INSTRUCTIONS TO FOLLOW —
Whenever "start" occurs in a line of the material, list that line.

EXCERPTED DATA —
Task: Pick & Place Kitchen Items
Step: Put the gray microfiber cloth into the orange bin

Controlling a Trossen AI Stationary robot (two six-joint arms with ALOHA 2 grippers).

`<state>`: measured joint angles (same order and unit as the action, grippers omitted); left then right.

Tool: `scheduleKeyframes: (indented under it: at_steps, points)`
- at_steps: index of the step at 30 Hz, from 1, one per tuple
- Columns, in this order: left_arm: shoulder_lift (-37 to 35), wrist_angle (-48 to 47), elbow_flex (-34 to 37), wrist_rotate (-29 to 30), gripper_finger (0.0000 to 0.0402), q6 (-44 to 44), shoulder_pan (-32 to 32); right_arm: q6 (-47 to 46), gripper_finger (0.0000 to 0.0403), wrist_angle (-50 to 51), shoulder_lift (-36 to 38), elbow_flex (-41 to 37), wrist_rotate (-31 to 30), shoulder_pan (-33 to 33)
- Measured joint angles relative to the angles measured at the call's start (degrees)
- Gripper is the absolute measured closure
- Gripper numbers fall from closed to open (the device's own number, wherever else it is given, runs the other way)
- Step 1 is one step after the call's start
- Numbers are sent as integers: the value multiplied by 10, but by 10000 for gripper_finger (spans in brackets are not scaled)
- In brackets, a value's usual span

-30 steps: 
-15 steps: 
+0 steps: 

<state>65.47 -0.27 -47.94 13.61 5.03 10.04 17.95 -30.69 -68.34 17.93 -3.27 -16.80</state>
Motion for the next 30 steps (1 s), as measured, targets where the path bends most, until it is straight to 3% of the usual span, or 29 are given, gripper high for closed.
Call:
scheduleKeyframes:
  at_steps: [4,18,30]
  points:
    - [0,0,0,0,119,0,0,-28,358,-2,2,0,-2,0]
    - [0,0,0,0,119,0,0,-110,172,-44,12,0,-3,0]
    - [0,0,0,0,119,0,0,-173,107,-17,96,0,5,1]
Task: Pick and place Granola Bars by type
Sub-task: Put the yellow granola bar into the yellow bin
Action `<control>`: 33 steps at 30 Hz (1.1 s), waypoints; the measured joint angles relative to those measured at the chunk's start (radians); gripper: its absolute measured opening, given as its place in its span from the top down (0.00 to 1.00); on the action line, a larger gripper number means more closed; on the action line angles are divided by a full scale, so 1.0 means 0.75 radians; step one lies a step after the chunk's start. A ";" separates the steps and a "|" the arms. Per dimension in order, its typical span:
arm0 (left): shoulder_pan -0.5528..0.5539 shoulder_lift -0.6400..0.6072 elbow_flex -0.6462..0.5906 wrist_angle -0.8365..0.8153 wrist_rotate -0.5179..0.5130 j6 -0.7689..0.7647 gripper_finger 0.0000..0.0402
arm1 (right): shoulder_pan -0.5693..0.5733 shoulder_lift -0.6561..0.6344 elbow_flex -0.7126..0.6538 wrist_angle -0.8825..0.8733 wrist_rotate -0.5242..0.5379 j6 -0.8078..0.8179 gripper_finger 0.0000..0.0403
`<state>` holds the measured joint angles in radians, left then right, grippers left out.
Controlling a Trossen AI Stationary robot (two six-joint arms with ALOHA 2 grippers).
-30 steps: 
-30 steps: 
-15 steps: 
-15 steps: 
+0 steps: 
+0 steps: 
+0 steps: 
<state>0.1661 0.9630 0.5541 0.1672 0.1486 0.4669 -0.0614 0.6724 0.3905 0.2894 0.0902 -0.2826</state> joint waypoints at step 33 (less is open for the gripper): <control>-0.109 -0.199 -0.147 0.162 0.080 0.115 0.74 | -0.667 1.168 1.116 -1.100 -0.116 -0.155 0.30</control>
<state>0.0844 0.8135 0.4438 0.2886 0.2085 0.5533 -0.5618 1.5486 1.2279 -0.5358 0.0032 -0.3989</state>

RESULT OF THE EXERCISE —
- Measured joint angles relative to the angles measured at the call's start (degrees)
- Step 1 is one step after the call's start
Action `<control>`: 33 steps at 30 Hz (1.1 s), waypoints; the measured joint angles relative to those measured at the chunk's start (radians); gripper: its absolute measured opening, given as its place in its span from the top down (0.00 to 1.00); on the action line, a larger gripper number means more closed; on the action line angles are divided by a full scale, so 1.0 means 0.75 radians; step one lies a step after the chunk's start. A ";" separates the steps and a "|" the arms. Per dimension in order, its typical span:

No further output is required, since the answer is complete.